How China and Xi Jinping have turned to the outside world

The miracle of modern China was built on global connections, a belief that sending young people, businesses, and future leaders to absorb the outside world was the path from impoverishment to power. Now, encouraged by its transformation, the country shuns the influences and ideas that nurtured its emergence.

The country’s most dominant leader for decades, Xi Jinpingseems intent on redefining China’s relationship with the world, reshaping the encounter between minds and cultures as a zero-sum collision.

Education officials impose restrictions on English teaching and require scholars to ask permission to attend even virtual international conferences. Regulators have punished Chinese companies for raising money abroad. Mr. Xi has urged artists to embrace “cultural self-confidence” by promoting traditional Chinese literature and art, and has warned against imitating Hollywood.

And the government, citing the coronavirus pandemic, no longer freely issues most passports, the physical symbol of an interconnected world. The borders are almost completely closed.

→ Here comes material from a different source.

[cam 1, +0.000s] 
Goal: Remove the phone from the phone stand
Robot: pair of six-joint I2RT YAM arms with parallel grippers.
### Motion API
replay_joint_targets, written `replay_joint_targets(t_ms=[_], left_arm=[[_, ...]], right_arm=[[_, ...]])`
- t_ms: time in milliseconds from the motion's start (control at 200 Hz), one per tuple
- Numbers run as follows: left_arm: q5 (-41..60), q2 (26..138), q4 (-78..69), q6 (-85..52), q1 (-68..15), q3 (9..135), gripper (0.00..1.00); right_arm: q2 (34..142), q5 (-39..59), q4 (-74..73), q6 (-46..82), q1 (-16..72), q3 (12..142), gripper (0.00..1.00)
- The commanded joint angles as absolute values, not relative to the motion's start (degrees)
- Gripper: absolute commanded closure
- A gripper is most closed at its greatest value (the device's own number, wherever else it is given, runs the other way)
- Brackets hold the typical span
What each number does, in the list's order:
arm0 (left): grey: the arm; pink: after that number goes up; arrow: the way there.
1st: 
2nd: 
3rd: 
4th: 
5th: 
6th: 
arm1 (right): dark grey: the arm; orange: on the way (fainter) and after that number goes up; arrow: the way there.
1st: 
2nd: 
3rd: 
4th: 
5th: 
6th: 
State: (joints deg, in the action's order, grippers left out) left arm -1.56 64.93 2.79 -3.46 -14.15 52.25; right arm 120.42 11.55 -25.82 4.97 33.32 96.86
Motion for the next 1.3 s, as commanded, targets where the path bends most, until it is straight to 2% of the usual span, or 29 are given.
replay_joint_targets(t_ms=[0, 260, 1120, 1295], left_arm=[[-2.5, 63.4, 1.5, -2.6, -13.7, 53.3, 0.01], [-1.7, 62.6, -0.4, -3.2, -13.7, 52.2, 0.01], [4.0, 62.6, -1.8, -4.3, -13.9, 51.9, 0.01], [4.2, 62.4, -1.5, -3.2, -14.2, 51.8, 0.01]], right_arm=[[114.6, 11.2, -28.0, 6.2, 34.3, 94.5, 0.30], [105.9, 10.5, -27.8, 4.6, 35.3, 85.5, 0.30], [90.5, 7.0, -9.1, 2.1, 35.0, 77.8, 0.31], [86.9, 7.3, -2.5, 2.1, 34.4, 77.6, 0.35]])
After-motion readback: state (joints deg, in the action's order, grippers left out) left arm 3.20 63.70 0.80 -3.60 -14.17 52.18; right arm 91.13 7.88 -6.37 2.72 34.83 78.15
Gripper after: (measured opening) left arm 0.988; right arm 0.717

“There is no longer integration and exchange between different cultures,” said Zhang Jincan, owner of the Dusk Dawn Club, a live music venue in Beijing.

Before the pandemic, the club was an integral part of the city’s curious, connected music scene. Locals crammed in to hear visits Polish jazz quintets or Argentine percussionists. Foreigners could discover upcoming Chinese punk bands. Performances were often arranged with foreign cultural organizations.

Now Mr Zhang is worried that the very essence of his club is disappearing. “You get a kind of aesthetic fatigue,” he said.

There is little chance of returning to the isolationism of the Mao era, when the nation was cut off from the world economically as well as culturally. The pandemic has made clear how much the global economy is dependent on China and how much China has benefited. Sir. Xi says he has no intention of decoupling himself from other economies.

“Countries around the world should uphold genuine multilateralism,” he said told World Economic Forum last month. “We should remove barriers, not build walls.”

But if the government appreciates the economic benefits of globalization, the same does not seem to be the case for the less tangible: artistic, intellectual, interpersonal. These ties – which made China not just an integral part of the world economy but a member of the global community – are being scrutinized, restricted or rejected.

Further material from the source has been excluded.